Viceroy Butterfly on Hostplant

Viceroy Butterfly, photographed by Jeff Zablow in Kelso Swamp, Fayette Township, PA

Scrolling down our Media Library, I stopped when I reached these 3 images of a Viceroy Butterfly. I was in Kelso Swamp in Fayette Township in Southwestern Pennsylvania. Viceroys are easily spooked, meaning that if I try to get closer for a better image, this handsome Viceroy will go. Be gone.

That inviting blue sky, the Viceroy resting with wings fully extended, wings that were full, fresh and beautiful, made this image a keeper for me.

Looking at our celebrity butterfly here, during this stay at home thing, inspires me, much.
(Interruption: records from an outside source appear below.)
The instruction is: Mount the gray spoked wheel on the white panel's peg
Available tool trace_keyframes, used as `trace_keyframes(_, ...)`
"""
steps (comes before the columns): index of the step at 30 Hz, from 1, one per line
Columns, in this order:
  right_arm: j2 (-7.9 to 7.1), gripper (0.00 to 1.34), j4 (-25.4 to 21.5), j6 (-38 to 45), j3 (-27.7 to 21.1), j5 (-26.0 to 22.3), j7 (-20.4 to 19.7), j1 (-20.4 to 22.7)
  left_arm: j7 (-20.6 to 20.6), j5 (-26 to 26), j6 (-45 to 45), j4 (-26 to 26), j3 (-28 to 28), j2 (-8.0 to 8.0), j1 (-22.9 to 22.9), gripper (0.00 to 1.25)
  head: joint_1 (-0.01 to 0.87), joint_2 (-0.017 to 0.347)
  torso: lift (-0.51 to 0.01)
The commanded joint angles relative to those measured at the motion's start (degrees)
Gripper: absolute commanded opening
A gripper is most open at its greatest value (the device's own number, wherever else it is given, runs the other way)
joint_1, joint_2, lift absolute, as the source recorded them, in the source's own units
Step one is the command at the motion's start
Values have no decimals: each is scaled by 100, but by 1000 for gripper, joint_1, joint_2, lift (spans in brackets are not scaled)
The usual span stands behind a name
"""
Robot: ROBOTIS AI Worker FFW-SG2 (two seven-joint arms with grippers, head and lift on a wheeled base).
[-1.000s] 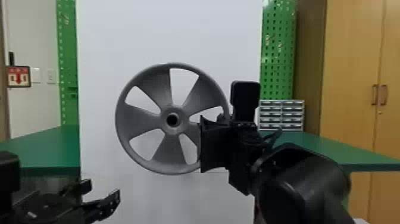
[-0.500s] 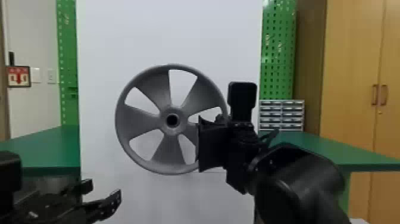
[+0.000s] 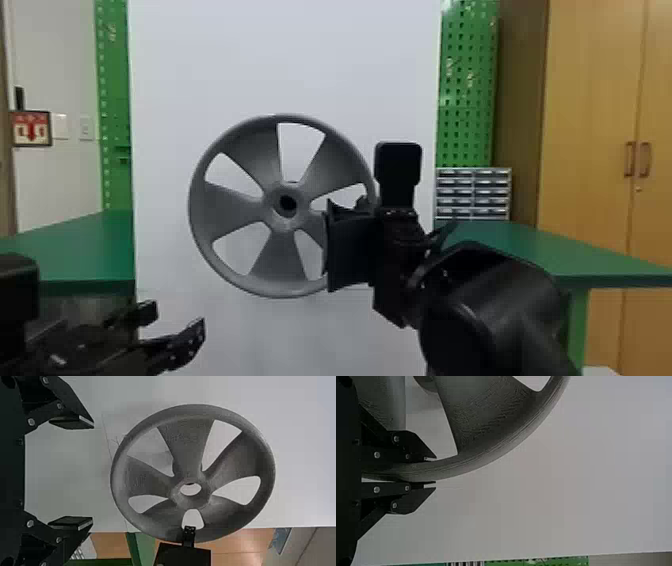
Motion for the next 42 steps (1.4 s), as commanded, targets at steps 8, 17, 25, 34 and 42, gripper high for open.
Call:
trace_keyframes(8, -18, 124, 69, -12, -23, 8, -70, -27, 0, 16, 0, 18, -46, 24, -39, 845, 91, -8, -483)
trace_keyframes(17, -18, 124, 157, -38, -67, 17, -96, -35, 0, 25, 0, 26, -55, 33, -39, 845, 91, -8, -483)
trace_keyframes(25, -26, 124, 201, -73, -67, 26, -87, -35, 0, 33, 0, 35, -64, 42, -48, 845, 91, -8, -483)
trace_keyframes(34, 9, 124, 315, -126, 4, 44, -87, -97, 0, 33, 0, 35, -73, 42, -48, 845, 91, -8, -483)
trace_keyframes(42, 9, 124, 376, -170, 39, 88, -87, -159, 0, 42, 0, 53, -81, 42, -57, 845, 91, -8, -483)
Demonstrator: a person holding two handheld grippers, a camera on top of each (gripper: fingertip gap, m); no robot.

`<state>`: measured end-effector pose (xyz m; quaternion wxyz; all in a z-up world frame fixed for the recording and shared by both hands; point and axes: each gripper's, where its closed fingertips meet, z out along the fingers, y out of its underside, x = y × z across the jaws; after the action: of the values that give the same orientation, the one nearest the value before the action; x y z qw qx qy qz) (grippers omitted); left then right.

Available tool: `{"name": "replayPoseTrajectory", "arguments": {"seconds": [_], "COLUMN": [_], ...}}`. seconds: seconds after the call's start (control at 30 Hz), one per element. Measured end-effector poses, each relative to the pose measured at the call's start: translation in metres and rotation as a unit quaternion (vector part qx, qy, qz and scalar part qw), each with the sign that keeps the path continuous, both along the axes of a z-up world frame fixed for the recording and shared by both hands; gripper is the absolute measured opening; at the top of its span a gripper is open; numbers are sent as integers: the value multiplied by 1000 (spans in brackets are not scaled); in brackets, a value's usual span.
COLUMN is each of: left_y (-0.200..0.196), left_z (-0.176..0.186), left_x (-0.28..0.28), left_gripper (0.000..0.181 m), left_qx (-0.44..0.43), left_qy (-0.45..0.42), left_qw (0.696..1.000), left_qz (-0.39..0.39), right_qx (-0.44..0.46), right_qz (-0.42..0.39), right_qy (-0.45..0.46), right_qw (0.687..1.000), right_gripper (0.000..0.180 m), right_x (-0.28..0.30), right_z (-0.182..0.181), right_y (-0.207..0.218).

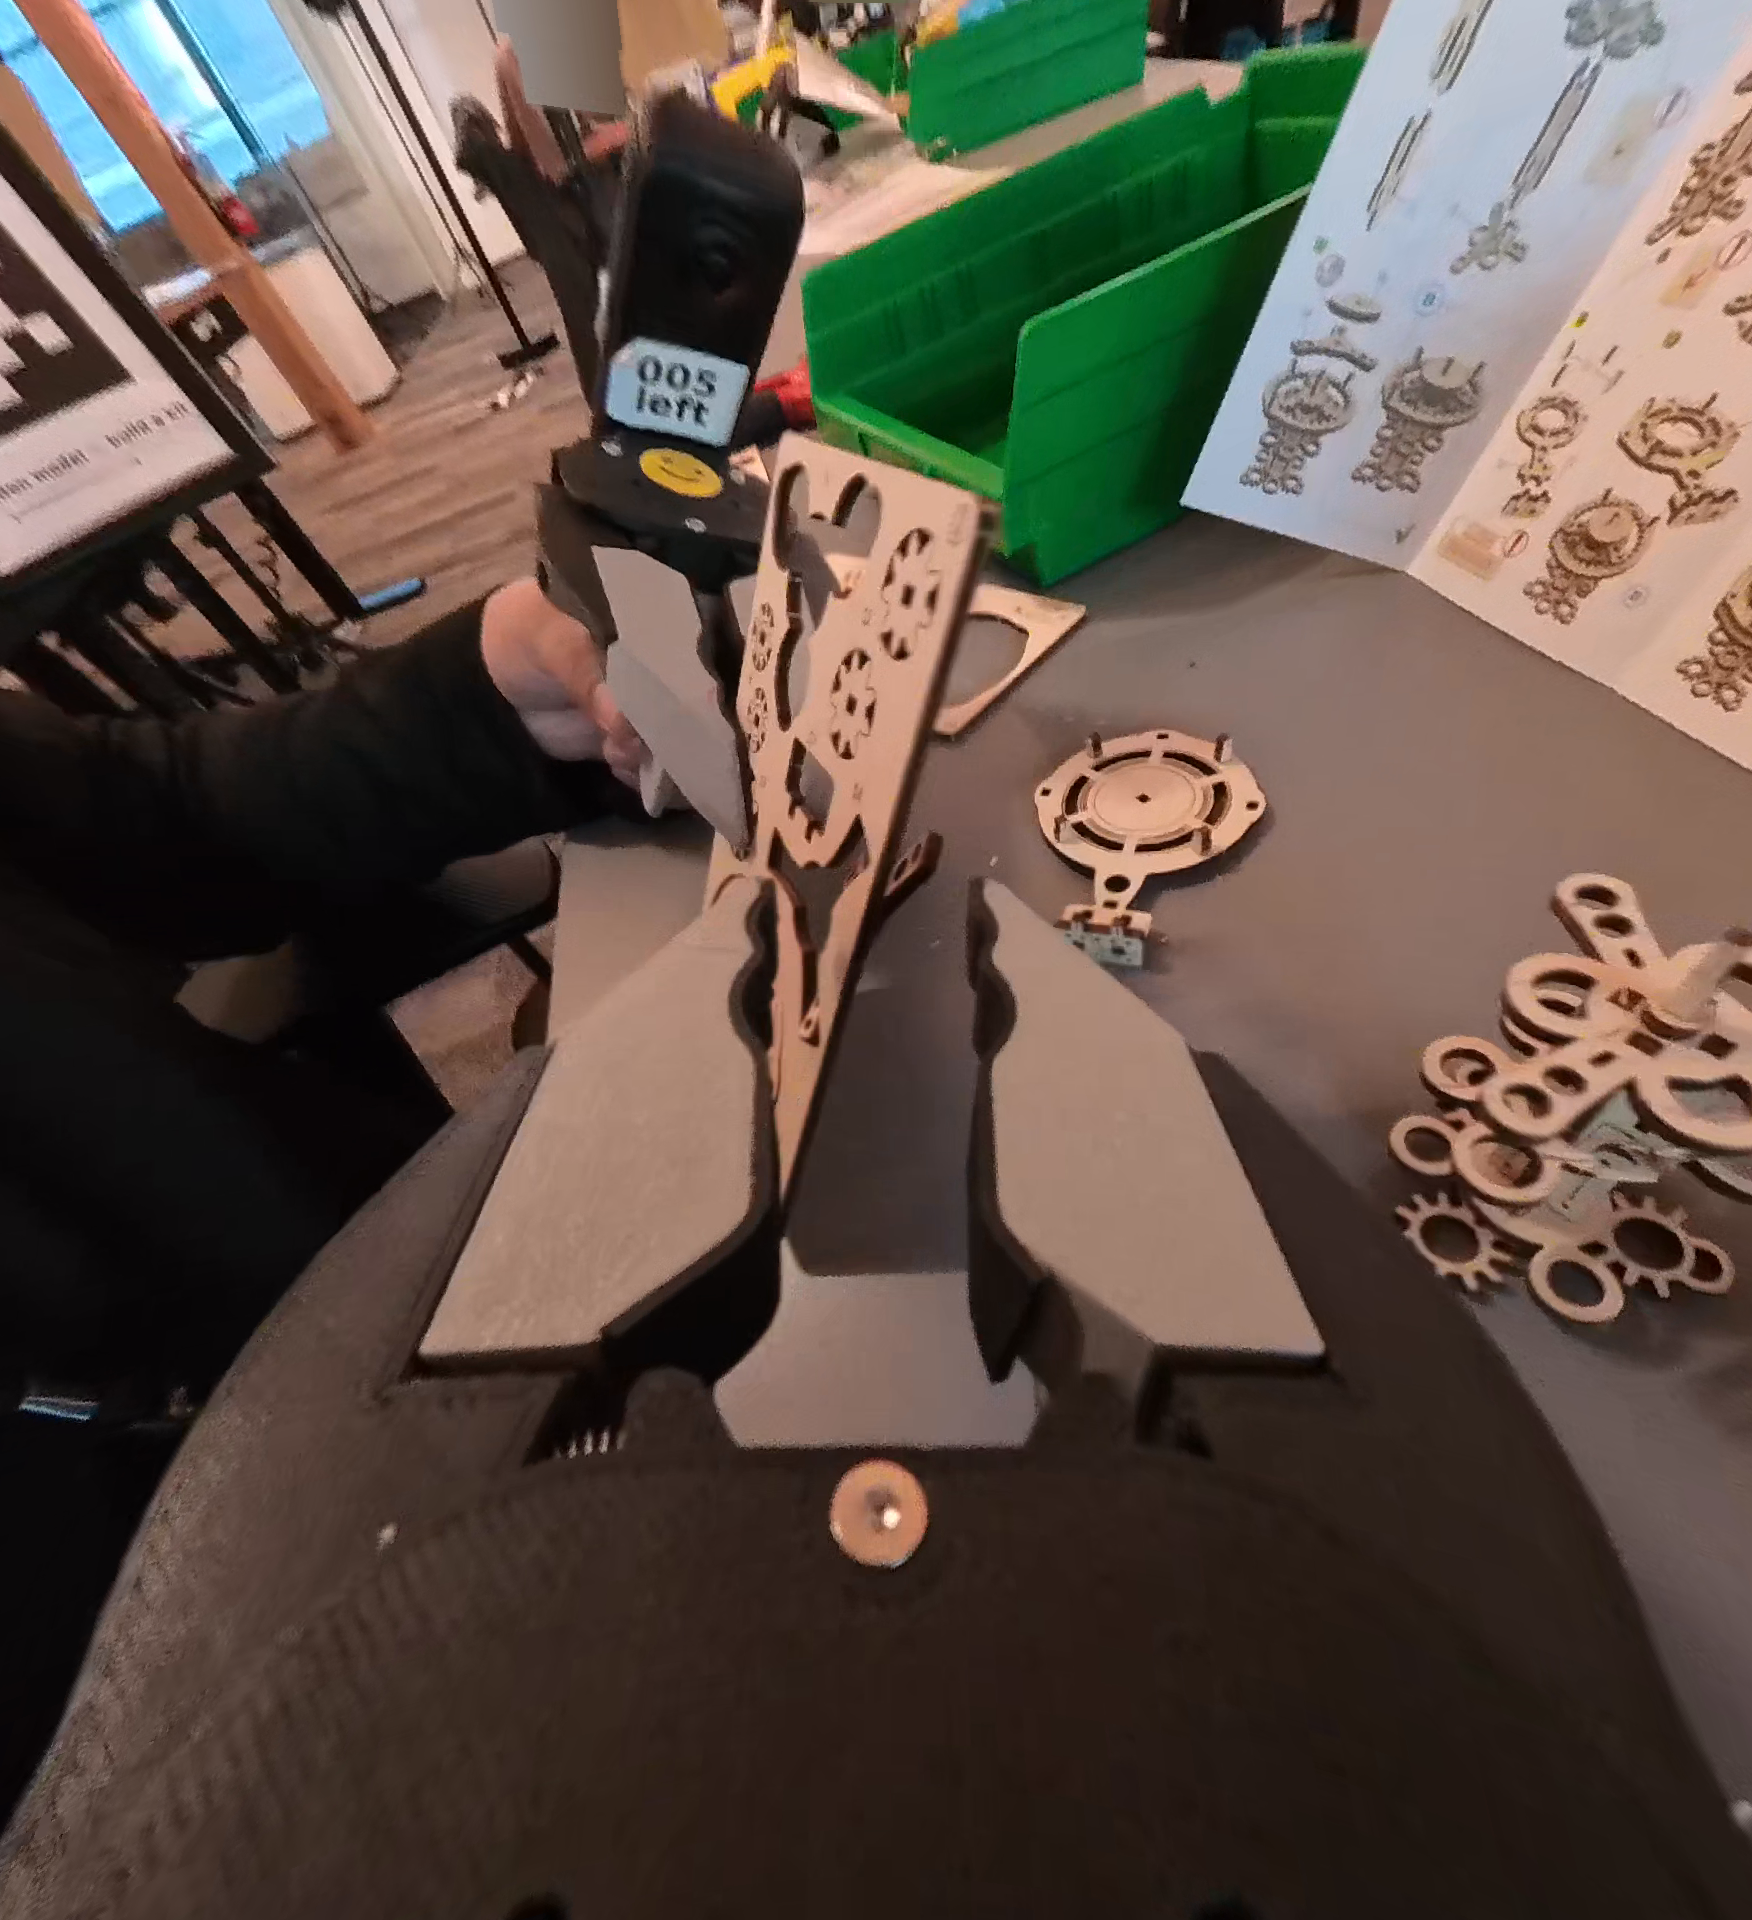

Viceroy gazing, is difficult to do, for finding a Viceroy when you’re far from a pond, creek or lake, and far from its chosen willow trees and shrubs . . . is a chance in 50,000.

Jeff

Caper White Butterfly’s Sharp Whites and Blacks Remind Me of a Tux-Wearing Gentleman

Caper White Butterfly photographed by Jeffrey Zablow

The Caper White Butterfly’s sharp whites and blacks reminded me of a gentleman, who is of the ‘1%’ and now in his tux and spiffy whites, has landed briefly at a fashionable bar in a fashionable hotel in a fashionable side of town. Other Anaphaeis Aurora sport slightly dated tuxes and slightly faded whites, but not our Caper White.  He’s come to Binyamina to display his prowess and big-screen good looks.

Caper Whites are good subjects to photograph. When sipping on nectar from the Camphor weed, they pose briefly showing their left-side, then their right-side, and lastly, their dorsal wing surface.  They might even show off their ventral (under) surface. Predictably, ten or so photographic exposures will be tolerated by the butterfly, and then it will shift position.  It was a joy to capture not one, but two groups of exposures after chasing a whole bunch of Israeli butterflies (e.g., False Apollo, Plain Tiger and Large White) without a worthwhile image to show for it.

The population of Caper Whites in distant Ein Gedi was by comparison, very easily spooked and not easy to photograph. None of my Anaphaeis Aurora images down there at the Dead Sea warranted posting on this blog. So it goes.

Why then have we posted only males? The female butterflies were skittish. Nearly all left when I made my patented approach. Hmmm.

So here populations behave differently and gender behavior differed. Interesting?